If I can allay your fears somewhat, there's probably a good percentage of members here who have learned to deal with seizures... and I would be one of them. There's little that can be done, so mostly I just let them run their course.

They always occur in the wee hours of the morning, so I don't take him anywhere. And, by the time the sun is up, there is no sign that a seizure ever happened.


----------



## Manxcat (May 6, 2013)

Rictus - that's the word I couldn't find in my cold-fuzzed brain! Absolutely it was that.

Does Tonka sleep with you?? I worry if I might not hear Pippin during the night.

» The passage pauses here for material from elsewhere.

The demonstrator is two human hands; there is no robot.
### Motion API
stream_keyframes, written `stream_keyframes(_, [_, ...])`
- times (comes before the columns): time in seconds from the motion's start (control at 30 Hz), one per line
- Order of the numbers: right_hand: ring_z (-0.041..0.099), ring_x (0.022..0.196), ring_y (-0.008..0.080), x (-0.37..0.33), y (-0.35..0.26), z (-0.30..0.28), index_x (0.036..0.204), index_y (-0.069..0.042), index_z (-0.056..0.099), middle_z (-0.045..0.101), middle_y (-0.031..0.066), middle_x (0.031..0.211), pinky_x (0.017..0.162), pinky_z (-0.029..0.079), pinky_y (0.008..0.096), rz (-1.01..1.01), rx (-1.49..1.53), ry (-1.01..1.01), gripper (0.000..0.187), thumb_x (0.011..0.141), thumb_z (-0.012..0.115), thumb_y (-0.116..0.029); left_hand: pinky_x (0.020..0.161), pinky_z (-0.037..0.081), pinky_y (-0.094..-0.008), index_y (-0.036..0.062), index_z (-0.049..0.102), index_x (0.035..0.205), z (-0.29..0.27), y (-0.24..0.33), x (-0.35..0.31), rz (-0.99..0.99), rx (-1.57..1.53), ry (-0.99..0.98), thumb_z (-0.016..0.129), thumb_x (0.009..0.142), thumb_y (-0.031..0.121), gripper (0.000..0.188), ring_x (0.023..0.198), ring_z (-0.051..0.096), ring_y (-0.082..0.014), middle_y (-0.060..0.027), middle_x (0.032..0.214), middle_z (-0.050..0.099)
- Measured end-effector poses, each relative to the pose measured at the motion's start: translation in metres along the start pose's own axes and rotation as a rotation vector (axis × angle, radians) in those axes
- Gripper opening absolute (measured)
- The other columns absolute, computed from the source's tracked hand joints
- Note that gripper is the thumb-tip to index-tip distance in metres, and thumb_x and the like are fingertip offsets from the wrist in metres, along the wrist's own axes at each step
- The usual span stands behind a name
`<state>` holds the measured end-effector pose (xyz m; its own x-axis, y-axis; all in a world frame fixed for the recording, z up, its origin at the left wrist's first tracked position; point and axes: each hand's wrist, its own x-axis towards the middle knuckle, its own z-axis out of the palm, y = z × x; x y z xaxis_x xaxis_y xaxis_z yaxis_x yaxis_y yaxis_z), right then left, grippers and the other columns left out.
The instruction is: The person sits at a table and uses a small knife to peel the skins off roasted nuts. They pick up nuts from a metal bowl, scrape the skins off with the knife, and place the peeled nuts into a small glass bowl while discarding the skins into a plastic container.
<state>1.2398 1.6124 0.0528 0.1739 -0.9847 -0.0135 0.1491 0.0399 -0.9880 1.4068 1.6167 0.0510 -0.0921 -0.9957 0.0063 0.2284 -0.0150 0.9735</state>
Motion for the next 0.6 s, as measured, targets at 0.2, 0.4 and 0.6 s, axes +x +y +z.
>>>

She's had a few mornings where she's woken us up crying - seemingly to go and eat grass - but maybe she has been having other little fits.

She's totally back to "normal" now anyway, being a little madam...


----------



## Chagall's mom (Jan 9, 2010)

What a frightening thing! Relieved to hear she's okay now and you have the meds on hand, if need be. I so wish your poodle worries were fewer, my friend!


----------



## Countryboy (May 16, 2011)

Manxcat said:


> Does Tonka sleep with you?? I worry if I might not hear Pippin during the night.


No, he doesn't. But a Standard going thru a seizure will generally wake anybody up to a rhythmic thumping... as he lashes himself against.... something. 

If I didn't hear him, I don't think it would matter. The seizure comes, and goes, and life goes on. The last time *October 15th* he lashed himself against a sharp part of the shower door. (He often sleeps curled up in the shower stall.) In the middle of the nite, I couldn't see that 'til I saw some blood next morning. 

So... if you ARE up, make sure that no harm is coming to Pippin in the throes... and make sure no harm will come to your glass doors and furniture as they go thru the 'post' phase. That phase is called by some of us 'the stupid phase'. Where they often tend to want to get up and MOVE! 'Cept they have little control of their movements. Tonka winds up staggering around the house for a while... but at a very determined high rate of speed! Once he went out the patio door and blew the screen door right off its track and onto the patio. 

If their antics weren't so shocking they'd be hilarious. 

There's a proper name for 'the stupid phase' that I can't think of right now.  Post something... like postpartum... but not.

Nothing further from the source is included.